Output the data below line for line, exactly, up to and including the line where "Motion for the" appears.
[Opening Dataset excerpt section]
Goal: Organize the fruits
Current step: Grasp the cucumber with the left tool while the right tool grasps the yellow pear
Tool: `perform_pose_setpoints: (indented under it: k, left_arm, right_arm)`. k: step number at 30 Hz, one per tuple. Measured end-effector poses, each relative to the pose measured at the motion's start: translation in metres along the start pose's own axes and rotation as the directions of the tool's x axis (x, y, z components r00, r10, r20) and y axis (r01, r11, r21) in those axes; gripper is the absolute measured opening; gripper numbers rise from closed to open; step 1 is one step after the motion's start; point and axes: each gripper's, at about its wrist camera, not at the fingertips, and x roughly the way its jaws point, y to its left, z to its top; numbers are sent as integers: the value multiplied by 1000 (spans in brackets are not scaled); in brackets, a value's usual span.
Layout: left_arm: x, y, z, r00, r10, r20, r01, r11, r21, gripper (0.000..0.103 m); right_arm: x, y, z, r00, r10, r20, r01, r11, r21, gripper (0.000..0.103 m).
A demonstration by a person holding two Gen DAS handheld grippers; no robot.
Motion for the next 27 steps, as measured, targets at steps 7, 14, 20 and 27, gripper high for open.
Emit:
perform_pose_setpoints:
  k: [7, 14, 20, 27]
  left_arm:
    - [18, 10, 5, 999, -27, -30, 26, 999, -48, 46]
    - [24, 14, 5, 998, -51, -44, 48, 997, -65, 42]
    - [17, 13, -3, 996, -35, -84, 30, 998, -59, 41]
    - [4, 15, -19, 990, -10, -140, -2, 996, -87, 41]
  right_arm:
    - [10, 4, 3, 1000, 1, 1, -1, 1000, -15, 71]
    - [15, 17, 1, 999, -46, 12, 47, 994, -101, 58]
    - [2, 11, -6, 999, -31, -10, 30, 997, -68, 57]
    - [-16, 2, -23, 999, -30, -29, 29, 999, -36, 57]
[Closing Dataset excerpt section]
= Solution for this task =
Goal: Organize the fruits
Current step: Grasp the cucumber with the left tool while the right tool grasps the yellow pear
Tool: `perform_pose_setpoints: (indented under it: k, left_arm, right_arm)`. k: step number at 30 Hz, one per tuple. Measured end-effector poses, each relative to the pose measured at the motion's start: translation in metres along the start pose's own axes and rotation as the directions of the tool's x axis (x, y, z components r00, r10, r20) and y axis (r01, r11, r21) in those axes; gripper is the absolute measured opening; gripper numbers rise from closed to open; step 1 is one step after the motion's start; point and axes: each gripper's, at about its wrist camera, not at the fingertips, and x roughly the way its jaws point, y to its left, z to its top; numbers are sent as integers: the value multiplied by 1000 (spans in brackets are not scaled); in brackets, a value's usual span.
Layout: left_arm: x, y, z, r00, r10, r20, r01, r11, r21, gripper (0.000..0.103 m); right_arm: x, y, z, r00, r10, r20, r01, r11, r21, gripper (0.000..0.103 m).
A demonstration by a person holding two Gen DAS handheld grippers; no robot.
Motion for the next 27 steps, as measured, targets at steps 7, 14, 20 and 27, gripper high for open.

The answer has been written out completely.